Technological Change

Illustration: Technological Change Photo (detail): © Possessed Photography

The global COVID pandemic has revealed a remarkable divergence: While our lives are coming to a standstill in almost every domain, the dynamic of digital transformation is accelerating at an unprecedented pace. This past year has made clear that we are seeing a real crisis between competing technologies. The pandemic is not only exacerbating global economic and political instability, it is also driving the use of internet-based services, which in turn create concentrations of power and monopolies.

In order to defend an open and democratic global society, novel forms of actions and new alliances are needed. Also, we need new technologies to break out of the cycle of centralised data storage, capitalisation and surveillance. Blockchain technology uses decentralised digital process to secure transactions of all kinds - including data, information, financial assets, rights, title deeds and events - securely, directly and efficiently between anonymous parties.
 
The Goethe-Institut has co-founded a network for transnational cooperation between blockchain technologies and the arts called the Decentralised Autonomous Organisation with Others (DAOWO) programme.

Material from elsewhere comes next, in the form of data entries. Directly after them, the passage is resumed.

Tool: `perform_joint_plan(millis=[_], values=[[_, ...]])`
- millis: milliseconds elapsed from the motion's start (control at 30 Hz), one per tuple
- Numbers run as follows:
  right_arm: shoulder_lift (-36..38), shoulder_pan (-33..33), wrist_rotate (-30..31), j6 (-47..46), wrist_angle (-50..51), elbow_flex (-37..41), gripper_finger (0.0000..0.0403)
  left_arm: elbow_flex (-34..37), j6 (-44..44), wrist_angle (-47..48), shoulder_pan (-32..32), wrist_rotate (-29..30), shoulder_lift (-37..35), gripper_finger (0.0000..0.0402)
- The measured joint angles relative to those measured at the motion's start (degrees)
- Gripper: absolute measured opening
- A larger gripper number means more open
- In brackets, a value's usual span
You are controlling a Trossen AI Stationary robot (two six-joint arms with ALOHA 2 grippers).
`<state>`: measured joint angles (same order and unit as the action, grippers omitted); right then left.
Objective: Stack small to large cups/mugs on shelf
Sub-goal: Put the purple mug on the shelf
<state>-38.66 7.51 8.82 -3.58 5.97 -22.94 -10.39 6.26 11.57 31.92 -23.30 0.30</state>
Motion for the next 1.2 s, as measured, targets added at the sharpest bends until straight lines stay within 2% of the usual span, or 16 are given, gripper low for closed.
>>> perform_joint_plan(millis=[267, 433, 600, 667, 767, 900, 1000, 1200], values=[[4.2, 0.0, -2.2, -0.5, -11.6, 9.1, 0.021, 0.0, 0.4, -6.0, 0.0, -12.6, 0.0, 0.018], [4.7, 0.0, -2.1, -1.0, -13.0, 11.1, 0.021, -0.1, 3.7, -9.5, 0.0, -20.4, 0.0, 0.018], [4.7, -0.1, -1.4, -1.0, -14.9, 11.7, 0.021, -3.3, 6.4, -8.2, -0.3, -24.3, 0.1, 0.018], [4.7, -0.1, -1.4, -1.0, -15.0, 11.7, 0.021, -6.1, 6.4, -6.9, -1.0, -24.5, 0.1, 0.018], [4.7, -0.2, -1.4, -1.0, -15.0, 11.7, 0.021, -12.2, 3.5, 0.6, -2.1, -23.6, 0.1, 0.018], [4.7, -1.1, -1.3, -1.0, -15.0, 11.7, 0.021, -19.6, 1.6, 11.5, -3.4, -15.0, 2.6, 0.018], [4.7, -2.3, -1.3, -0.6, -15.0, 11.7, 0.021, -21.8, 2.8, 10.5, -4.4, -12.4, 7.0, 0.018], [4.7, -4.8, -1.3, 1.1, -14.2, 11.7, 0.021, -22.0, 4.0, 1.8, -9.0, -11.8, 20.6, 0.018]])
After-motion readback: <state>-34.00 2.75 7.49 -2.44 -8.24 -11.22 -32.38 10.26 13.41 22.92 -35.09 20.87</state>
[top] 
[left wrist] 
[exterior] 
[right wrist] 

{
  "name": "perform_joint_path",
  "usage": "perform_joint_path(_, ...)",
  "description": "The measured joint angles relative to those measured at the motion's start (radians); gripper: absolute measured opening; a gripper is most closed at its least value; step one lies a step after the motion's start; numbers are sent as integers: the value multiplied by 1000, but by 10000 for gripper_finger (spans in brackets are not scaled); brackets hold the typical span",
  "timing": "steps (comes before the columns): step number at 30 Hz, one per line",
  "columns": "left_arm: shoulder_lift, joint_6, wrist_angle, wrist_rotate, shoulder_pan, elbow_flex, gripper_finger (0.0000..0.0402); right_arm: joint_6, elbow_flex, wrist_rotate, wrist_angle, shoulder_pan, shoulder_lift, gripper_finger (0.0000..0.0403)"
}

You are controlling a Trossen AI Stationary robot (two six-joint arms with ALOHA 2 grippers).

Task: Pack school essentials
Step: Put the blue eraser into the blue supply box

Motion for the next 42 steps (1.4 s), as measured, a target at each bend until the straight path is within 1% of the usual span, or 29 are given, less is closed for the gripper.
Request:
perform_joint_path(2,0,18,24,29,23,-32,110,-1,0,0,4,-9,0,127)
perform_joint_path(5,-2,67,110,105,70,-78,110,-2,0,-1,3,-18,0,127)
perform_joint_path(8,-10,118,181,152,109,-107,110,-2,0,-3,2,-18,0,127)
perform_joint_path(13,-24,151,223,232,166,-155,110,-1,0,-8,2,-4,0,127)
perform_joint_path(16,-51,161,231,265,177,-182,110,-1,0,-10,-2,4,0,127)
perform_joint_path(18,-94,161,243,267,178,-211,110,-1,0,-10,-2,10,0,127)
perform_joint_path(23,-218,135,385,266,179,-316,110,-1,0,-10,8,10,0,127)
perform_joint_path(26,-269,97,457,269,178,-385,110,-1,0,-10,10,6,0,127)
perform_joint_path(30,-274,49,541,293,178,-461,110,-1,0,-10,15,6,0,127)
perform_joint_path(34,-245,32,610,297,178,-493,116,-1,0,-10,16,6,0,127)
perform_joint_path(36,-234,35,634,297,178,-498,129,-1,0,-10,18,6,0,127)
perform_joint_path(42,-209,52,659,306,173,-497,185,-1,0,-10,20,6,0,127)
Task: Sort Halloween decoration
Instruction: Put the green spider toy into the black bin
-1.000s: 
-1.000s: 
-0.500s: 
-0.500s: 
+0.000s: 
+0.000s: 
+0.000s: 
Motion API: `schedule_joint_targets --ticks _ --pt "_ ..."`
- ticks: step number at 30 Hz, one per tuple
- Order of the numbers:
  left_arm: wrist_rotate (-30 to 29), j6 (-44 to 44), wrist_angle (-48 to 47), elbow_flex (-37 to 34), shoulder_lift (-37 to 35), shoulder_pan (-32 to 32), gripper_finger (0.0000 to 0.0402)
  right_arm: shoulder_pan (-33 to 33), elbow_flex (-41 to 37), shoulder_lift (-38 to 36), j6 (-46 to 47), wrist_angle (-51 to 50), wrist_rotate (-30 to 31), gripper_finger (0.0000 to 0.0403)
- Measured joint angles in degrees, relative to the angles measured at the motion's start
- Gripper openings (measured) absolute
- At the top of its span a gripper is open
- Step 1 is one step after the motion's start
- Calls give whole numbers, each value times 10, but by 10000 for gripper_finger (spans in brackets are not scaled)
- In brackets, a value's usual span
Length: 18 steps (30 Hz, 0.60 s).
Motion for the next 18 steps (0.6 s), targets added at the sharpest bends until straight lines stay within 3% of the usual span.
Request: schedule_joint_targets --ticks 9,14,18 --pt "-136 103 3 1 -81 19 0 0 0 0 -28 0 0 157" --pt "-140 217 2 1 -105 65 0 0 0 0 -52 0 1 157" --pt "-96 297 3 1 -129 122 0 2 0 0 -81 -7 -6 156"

It involves a number of leading international art and technology institutions and communities in several cities, including Berlin, Hong Kong, Minsk, Moscow, Johannesburg and London. Visual artists, creative artists and blockchain entrepreneurs are working with local initiatives, communities, institutions and companies to develop new transnational systems and approaches.
 
Within the framework of the module called Peer-to-Peer: Potentials in Technological Change?, this network is now linking up with other cultural institutions and actors in the field: International DAO teams in the participating cities will be addressing questions of cultural production and distribution as well as the future makeup and organisation of cultural institutions. They are presenting new collaborative models of cooperation between cultural actors, civil society organisations, activists and institutions. New approaches to decentralised working will be developed over the next few months and then presented and discussed at the Haus der Kunst in Munich during the Artworld DAO Summit symposium in January 2022. Pre-existing decentralised and democratically structured international networks are to be expanded to counterbalance market-geared products controlled by a handful of corporations.
 
The module Peer-to-Peer: Potentials in Technological Change? explores patterns of organisation, communication and action that are to be transposed from blockchain technology to ways of working in the cultural domain and vice versa. So it represents an important contribution to efforts to network, scale and institutionalise decentralised and collaborative structures worldwide, to give them visibility and to empower civil society in the digital age.